Dämmstoff mit positiver CO2-Bilanz
Cellulose ist in zweifacher Hinsicht klimafreundlich
Eine der wichtigsten Maßnahmen auf dem Weg zur Klimaneutralität ist die Dämmung älterer Gebäude. Cellulosedämmung, gewonnen aus hochwertigem Altpapier, ist in doppelter Hinsicht klimafreundlich: Sie senkt während der gesamten Nutzungsphase des Gebäudes den Energieverbrauch und weist selbst eine hervorragende CO2-Bilanz auf.

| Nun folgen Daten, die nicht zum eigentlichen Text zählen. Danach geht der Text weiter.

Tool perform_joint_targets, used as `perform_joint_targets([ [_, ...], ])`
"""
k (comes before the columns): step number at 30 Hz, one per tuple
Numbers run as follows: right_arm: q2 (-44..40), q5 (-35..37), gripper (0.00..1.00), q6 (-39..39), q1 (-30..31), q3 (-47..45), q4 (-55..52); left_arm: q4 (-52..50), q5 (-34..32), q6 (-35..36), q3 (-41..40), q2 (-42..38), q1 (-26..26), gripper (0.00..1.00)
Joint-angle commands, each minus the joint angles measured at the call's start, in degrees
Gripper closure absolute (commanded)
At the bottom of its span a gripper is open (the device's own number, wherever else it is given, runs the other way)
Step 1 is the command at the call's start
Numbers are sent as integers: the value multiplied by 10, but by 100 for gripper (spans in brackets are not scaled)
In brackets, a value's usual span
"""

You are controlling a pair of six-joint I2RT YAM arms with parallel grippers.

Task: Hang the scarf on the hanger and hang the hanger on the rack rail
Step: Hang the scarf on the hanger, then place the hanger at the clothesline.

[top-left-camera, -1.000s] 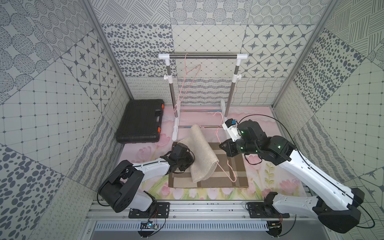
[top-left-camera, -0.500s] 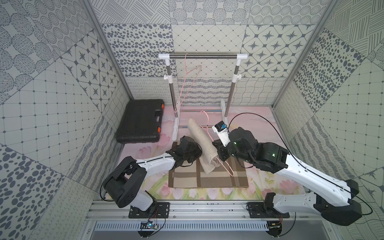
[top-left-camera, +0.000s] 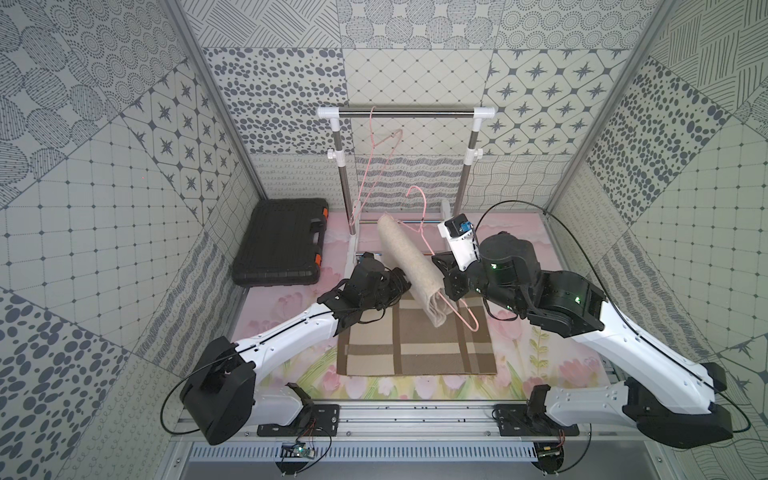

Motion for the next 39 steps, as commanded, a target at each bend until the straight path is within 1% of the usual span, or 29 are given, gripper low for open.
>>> perform_joint_targets([
  [1, 15, -15, 100, 14, -25, 51, -13, -110, -38, 57, 37, -53, 10, 25],
  [6, 59, -54, 100, 14, -93, 125, -45, -173, -29, 108, 105, -90, 45, 29],
  [12, 128, -74, 100, -2, -155, 229, -54, -230, -9, 168, 204, -75, 82, 30],
  [16, 186, -93, 100, -17, -193, 312, -54, -235, 4, 182, 228, -69, 100, 30],
  [22, 286, -91, 100, -44, -233, 456, -62, -241, 30, 201, 265, -48, 123, 30],
  [29, 376, -87, 100, -60, -271, 599, -62, -239, 51, 223, 285, -43, 151, 30],
  [33, 420, -92, 100, -59, -296, 641, -61, -235, 66, 226, 286, -37, 170, 30],
  [39, 445, -98, 100, -56, -313, 646, -39, -219, 81, 232, 293, -26, 188, 30],
])
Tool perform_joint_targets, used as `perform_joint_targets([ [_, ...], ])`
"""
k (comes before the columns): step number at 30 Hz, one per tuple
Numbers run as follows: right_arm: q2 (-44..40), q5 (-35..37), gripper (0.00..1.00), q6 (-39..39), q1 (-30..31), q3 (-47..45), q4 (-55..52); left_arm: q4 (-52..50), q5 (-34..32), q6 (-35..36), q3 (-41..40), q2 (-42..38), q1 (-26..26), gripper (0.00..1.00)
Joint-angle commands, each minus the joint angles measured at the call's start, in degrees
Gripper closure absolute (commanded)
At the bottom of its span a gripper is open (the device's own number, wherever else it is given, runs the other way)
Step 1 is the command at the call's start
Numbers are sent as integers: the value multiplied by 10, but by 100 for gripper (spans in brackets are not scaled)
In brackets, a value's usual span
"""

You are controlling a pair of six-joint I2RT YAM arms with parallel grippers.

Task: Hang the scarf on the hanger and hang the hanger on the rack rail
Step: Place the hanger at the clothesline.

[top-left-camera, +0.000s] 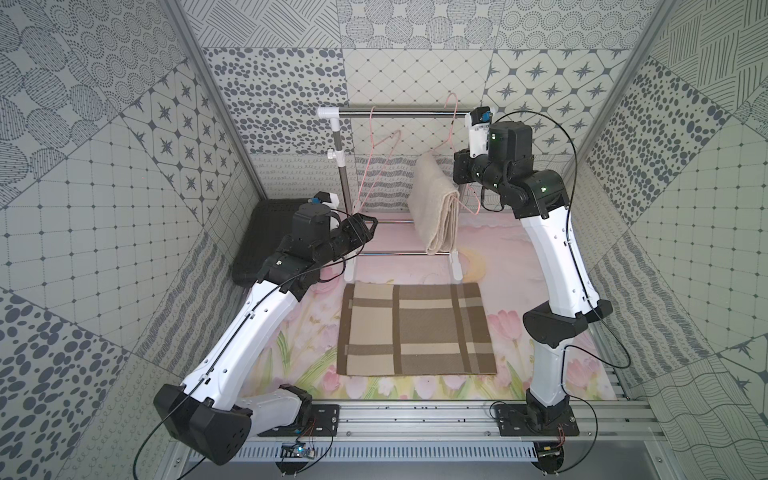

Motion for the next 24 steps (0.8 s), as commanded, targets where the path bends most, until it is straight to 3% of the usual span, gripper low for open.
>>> perform_joint_targets([
  [1, 8, -7, 100, 1, -7, 17, 63, 8, 34, 32, 12, 10, 14, 30],
  [8, -8, -19, 98, 26, 0, -53, 61, 9, 34, 48, 33, 26, 23, 28],
  [11, -28, -9, 27, 30, 2, -75, 61, 8, 38, 78, 64, 37, 27, 25],
  [12, -38, -3, 16, 27, 2, -85, 61, 5, 40, 90, 81, 45, 29, 23],
  [14, -59, -1, 5, 25, 4, -104, 61, 4, 41, 120, 116, 58, 33, 22],
  [24, -203, -32, 3, 32, 4, -271, 74, 42, 39, 298, 279, 200, 35, 14],
])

Klimaschonend von der Herstellung bis zur Entsorgung
Cellulosefasern verbrauchen laut einer VDI-Analyse im Auftrag des Bundesministeriums für Umwelt, Naturschutz, Bau und Reaktorsicherheit bei der Herstellung deutlich weniger Energie als andere Dämmstoffe. Als Ausgangsmaterial dient hochwertiges, recyceltes Zeitungspapier – also wiederverwertetes Holz. Die Belastung des Klimas und der Ressourcenverbrauch sind im Vergleich zu synthetischen Werkstoffen gering.
„Mit einer Cellulosedämmung wird mehr CO2 eingespart als bei der Herstellung aufgewendet wird“, erklärt Marcel Bailey, Geschäftsführer von Climacell. Der Hersteller produziert ausschließlich mit Grünstrom aus Wasserenergie. „Während des Wachstums entziehen die Pflanzen der Atmosphäre CO2, das über die gesamte Nutzungsdauer im Dämmstoff gespeichert bleibt“. Damit gehört die Cellulosedämmung – wie einige andere Dämmstoffe aus nachwachsenden Rohstoffen – zu den wenigen Dämmmaterialien mit einer positiven CO2-Bilanz. Am Ende ihrer Lebenszeit lassen sich die Fasern ausbauen und weiterverwenden.
Cellulose dämmt passgenau
Cellulose eignet sich für die Dämmung in Neubau und Bestand: vom Dach über die Innen- und Außenwände bis hin zum Boden. Durch das maschinelle Einblasen füllen die losen Fasern jeden Hohlraum bis zur letzten Ritze auf. Wärmebrücken können so gar nicht erst entstehen.